ちょっとエッセイ風にアレンジしてみました。
理容師のひと言が、凍った心を溶かした午後
散髪中、理容師のおじさんがふと話しかけてきた。
「今日は仕事、休みかい?」
鏡に映る自分と目が合うのを少しだけ避けて、
「ええ、まあ、そんなところです」と曖昧に答えた。
本当はただ、特に予定のない午後だっただけ。
それを正直に言うのが、なぜか少し気恥ずかしかった。
「休みの日は、散歩が一番さ」
おじさんはそう言って、霧吹きを置いた。
「最近はどこも人が多いし、散歩ぐらいがちょうどいい。うちは暇だけどね、はっはっ」
その飾らない笑い声が、静かな店内にゆっくりと響く。押し付けがましいところが全くなく、僕の肩の力がふっと抜けた。
なんだか、自分から話しかけてみたくなった。
「このお店、けっこう長くやってらっしゃるんですか?」
すると、おじさんは嬉しそうに、というよりも、水を得た魚のように、堰を切ったように話し始めた。
「もう40年になるよ。はじめたのは昭和56年。まだ駅前に映画館があったころだ。

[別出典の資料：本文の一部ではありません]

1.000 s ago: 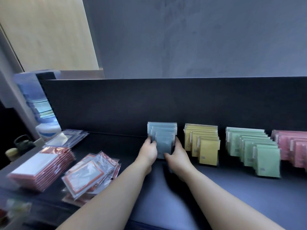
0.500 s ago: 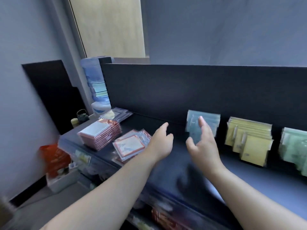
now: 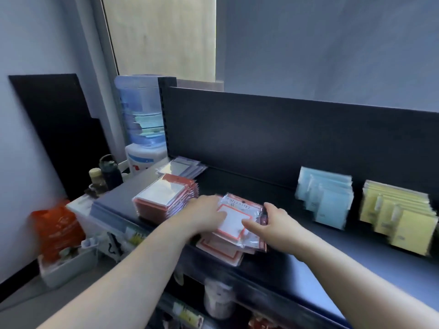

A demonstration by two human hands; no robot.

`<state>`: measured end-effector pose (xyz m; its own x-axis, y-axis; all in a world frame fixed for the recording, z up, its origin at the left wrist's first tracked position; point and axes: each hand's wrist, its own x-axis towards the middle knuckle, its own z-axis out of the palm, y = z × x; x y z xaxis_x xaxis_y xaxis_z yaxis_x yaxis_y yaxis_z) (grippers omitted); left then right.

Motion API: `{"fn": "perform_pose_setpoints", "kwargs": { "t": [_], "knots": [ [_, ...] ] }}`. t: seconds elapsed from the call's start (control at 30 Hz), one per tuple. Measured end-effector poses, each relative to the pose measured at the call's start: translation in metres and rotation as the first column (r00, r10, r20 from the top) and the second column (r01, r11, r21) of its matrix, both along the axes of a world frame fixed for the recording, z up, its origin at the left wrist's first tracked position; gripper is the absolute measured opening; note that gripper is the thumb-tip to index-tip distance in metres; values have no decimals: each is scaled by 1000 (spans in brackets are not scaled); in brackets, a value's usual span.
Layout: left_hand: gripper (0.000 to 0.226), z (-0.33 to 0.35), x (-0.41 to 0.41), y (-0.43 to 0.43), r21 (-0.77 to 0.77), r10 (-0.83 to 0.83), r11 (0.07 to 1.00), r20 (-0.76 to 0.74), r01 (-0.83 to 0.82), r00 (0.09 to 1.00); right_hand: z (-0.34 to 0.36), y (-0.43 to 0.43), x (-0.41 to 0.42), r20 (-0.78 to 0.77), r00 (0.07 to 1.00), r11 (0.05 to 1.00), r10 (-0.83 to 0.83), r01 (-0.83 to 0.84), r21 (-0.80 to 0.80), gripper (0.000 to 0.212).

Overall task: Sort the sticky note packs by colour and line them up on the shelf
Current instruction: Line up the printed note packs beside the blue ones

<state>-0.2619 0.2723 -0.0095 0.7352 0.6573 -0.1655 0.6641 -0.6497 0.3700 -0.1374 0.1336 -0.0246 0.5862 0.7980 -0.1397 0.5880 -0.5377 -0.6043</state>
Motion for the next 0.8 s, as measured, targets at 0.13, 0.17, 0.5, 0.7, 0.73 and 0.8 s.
{"fn": "perform_pose_setpoints", "kwargs": {
  "t": [0.13,0.17,0.5,0.7,0.73,0.8],
  "knots": [
    [38,-6,-5,12,0,-101,995,30,101,994,-9,12,0,-76,987,989,-140,143,27,86],
    [38,-8,-6,14,-10,-126,992,30,127,992,-9,13,-2,-99,982,987,-158,162,26,92],
    [61,-26,19,28,1,-365,930,112,367,924,-5,2,-36,-59,924,924,-379,381,33,50],
    [66,-25,20,35,-14,-267,963,113,270,957,-2,-14,-43,-222,836,851,-502,524,49,57],
    [65,-26,20,36,-42,-251,965,139,259,958,-4,-15,-43,-197,825,837,-529,546,38,57],
    [61,-28,20,40,-130,-228,956,228,261,947,-6,-15,-47,-113,810,814,-576,581,18,56]
  ]
}}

覚えてる? あの古い『銀星座』ってやつ」

僕は知らなかったけれど、とりあえず頷いた。
そこから、おじさんの話は滝のように流れ出した。
商店街の変遷、若い頃の苦労話、通ってくる常連さんの話、好きな演歌の話、そして息子さんのこと……。

僕は、ただひたすらに聞いていた。
それは、ただ言葉を聞いているのとは違った。
その人の「生きてきた温度」を、全身で浴びているような感覚だった。
それは、耳から入ってくる音ではなく、じんわりと心に染み渡るぬくもりだった。
初めて会った人なのに、不思議と心の距離が遠く感じなかった。
むしろ、どこか懐かしい人と再会したような、そんな錯覚すら覚えた。
理容師というより、まるで町の語り部だ。

その語りに包まれているうちに、僕の心のどこか、冷たくなっていた部分が、ゆっくりと温まりはじめていた。
あとがき
とある1,400円💈カットでの妄想エピソード
その店長は、🐢カメ🐢を買っている
カメの話が印象的で、
カメを観察しているのが趣味のようだ。
不思議な趣味だなぁと思いながら聴いていた事を想い出した。
「カメを何時間でも鑑賞できる」
きっと、ちょっと観るだけなら癒されるだろうけど、
想像しても、自分だったらずっと観ることはできないなぁと心で思っていた。
その店長が愉しく会話が出来るネタを
持っていて魅力的な人だなぁと思った。
それでもそんな生活で、満たされる
趣味は何でもいいと思う。
生き物と生活を共にする。
植物と生活を共にする。
"カット屋さんも人生のほんの一部といってもいいかもしれない"
"It could be said that the hairdresser is just a small part of life."
🌈AIクリエイター修行中🌈

最後まで読んでくださり、ありがとうございました。